前処置二日目

 雨である。窓から見える手賀沼がねずみ色に煙っている。
 前処置の抗がん剤が始まって二日目、まだ副作用は出ていない。出てくるのは一週間くらいたってからだろう。また高熱が出るのか、口や腸などの粘膜がやられるのか、その他のところにあらわれるのかわからないが、おそろしい。加えてタバコが吸えない事もあって、気分は陰々鬱々としている。

 この部屋に入って初日の深夜、ふと目覚めると見知らぬ爺さんがうんこをしていてびっくりした。「いや、トイレを探していたんだけどさぁ」と、爺さんはいちおう恐縮していたが、深夜にトイレの場所がわからなくなって、他人の部屋に入り込んで勝手にうんこをしてしまうようでは、かなりボケが進んでいるものと思われる。すぐに看護婦がやってきて平謝りに謝っていたが、眠かったのでそのまままた眠ってしまった。

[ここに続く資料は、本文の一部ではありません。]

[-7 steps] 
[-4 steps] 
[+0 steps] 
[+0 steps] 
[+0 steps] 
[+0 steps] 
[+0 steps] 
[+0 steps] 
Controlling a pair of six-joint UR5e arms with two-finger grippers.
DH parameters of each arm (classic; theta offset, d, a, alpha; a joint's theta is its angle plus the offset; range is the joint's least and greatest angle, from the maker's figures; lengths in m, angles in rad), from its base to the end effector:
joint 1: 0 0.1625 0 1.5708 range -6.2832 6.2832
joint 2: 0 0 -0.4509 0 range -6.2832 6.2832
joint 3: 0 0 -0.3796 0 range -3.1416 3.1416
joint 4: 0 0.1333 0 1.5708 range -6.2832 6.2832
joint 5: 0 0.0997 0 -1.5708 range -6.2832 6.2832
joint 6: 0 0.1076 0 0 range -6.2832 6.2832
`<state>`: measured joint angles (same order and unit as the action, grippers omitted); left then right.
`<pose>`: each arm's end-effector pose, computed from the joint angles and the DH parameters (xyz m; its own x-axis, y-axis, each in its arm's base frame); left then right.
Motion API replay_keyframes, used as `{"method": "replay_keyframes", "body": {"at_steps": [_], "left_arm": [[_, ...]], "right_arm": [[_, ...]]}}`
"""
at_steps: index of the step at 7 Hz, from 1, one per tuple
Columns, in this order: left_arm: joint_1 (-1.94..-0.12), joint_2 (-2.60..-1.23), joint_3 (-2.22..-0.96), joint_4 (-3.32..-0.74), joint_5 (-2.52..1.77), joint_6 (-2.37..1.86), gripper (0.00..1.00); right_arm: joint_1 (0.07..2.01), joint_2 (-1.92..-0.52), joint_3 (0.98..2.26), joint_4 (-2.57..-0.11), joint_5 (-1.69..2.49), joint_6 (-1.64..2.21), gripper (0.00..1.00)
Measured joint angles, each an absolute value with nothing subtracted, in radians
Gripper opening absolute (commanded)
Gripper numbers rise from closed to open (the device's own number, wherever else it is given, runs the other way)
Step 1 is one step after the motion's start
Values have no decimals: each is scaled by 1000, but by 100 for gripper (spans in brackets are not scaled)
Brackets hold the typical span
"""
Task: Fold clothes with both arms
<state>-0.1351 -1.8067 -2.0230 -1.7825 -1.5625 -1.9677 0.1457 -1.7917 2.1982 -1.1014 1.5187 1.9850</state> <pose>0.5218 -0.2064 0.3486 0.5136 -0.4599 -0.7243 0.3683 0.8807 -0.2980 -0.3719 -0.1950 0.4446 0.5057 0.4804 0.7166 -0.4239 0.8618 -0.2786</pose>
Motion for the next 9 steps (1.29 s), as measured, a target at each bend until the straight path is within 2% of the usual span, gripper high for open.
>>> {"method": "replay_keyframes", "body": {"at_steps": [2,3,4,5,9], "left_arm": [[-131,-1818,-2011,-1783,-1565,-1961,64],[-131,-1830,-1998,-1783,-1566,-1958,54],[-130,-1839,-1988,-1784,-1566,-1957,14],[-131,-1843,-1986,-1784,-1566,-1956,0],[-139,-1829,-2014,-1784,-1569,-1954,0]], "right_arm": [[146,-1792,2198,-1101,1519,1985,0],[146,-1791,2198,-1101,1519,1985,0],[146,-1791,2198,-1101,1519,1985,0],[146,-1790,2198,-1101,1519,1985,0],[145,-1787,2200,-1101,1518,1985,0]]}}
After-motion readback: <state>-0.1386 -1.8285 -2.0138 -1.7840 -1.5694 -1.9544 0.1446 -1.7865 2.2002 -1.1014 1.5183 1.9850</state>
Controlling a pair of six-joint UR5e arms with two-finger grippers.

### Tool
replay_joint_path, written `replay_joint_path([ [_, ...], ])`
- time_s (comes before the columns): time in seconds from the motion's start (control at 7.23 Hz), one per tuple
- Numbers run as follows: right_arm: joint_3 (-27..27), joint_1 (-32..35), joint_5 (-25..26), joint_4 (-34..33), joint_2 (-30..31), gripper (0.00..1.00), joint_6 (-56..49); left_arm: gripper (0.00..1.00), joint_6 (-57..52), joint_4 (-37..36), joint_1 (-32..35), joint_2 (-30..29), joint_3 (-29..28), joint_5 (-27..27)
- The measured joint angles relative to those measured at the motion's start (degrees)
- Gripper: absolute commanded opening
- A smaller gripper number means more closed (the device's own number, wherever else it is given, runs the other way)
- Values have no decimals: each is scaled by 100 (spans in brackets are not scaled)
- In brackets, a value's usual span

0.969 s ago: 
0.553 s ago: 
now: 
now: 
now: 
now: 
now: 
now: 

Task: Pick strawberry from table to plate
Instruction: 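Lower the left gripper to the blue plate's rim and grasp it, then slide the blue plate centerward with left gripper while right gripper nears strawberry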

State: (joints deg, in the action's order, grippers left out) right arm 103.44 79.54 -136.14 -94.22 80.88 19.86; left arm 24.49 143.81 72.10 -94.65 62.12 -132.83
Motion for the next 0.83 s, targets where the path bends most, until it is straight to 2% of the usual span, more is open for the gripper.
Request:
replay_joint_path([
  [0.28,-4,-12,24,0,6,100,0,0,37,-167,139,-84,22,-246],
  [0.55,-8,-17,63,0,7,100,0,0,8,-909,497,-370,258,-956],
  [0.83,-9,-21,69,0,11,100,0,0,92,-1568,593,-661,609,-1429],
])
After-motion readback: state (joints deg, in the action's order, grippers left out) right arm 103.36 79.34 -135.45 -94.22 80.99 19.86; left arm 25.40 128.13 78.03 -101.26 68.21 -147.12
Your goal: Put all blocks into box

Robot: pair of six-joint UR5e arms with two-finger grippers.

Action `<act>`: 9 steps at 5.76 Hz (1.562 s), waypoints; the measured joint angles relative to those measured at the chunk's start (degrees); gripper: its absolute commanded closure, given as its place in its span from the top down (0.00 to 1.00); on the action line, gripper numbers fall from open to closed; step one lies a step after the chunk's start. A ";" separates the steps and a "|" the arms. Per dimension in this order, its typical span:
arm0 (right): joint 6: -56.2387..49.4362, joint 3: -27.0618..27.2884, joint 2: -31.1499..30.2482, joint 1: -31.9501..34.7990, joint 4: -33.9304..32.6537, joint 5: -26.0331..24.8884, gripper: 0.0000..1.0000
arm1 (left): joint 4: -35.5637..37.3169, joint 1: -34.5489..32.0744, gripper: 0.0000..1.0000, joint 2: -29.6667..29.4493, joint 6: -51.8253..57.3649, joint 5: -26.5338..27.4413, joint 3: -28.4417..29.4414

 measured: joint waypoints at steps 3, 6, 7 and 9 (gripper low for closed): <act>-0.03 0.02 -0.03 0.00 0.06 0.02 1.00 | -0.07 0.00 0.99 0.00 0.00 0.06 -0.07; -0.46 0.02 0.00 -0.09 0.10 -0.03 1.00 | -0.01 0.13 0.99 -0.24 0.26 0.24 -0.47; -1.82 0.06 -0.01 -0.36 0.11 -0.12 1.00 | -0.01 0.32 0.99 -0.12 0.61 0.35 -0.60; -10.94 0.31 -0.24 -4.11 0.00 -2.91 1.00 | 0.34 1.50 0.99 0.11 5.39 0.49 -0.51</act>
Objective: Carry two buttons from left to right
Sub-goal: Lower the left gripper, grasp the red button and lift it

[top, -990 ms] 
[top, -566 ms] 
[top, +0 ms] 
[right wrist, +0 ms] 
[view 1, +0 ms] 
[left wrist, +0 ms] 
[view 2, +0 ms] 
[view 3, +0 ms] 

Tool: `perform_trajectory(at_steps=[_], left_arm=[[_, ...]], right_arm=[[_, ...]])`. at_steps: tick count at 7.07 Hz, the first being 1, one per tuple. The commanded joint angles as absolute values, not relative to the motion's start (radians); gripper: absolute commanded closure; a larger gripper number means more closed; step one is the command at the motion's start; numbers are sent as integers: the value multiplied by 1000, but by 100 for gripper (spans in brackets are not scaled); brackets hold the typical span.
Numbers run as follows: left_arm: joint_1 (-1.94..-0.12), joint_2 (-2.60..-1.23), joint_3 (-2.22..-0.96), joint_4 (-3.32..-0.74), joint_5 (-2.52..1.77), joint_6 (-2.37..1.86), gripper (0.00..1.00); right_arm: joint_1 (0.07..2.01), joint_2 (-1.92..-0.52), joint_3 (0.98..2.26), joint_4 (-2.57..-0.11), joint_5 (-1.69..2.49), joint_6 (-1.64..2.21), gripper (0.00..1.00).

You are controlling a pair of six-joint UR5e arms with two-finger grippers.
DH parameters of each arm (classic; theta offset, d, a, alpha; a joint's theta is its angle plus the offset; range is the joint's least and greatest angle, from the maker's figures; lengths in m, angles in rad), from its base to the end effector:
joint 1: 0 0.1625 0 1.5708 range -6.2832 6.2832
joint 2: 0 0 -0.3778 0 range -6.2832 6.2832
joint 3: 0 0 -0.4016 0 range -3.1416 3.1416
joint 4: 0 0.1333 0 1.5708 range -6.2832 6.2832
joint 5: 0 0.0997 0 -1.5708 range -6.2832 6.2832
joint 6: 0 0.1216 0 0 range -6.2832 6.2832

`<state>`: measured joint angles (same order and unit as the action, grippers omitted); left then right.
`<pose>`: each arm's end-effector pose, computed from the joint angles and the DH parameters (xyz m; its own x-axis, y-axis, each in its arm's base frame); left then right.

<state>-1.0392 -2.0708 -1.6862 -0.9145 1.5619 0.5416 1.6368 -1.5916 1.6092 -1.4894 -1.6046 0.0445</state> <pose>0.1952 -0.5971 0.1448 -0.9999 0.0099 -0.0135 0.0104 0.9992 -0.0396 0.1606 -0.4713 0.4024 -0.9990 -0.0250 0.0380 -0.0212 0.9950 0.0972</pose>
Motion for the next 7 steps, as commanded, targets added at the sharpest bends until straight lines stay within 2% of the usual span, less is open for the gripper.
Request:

 ぼくのほうの前処置がはじまり、ドナーさんの方も順調に進んでいるらしいので、ここまできたらもう移植の日程が変わることはない。予定通り十三日に行われる。
 移植は、僕の方は普通の点滴と同じように骨髄を入れるのでどうということはないだけれど、ドナーさんの方は大変である。前日から入院して全身麻酔の下で骨盤に四、五十カ所も穴をあけ、一リットルもの骨髄を採取するのだ。その後も二、三日は入院となる。その間仕事を休んでも休業補償もない。完全なボランティアである。
 そういう奇特なひとがいてくれるから、われわれは命をつなぐことができるので、ただひたすら感謝である。
 ともあれ、移植まで一週間を切った。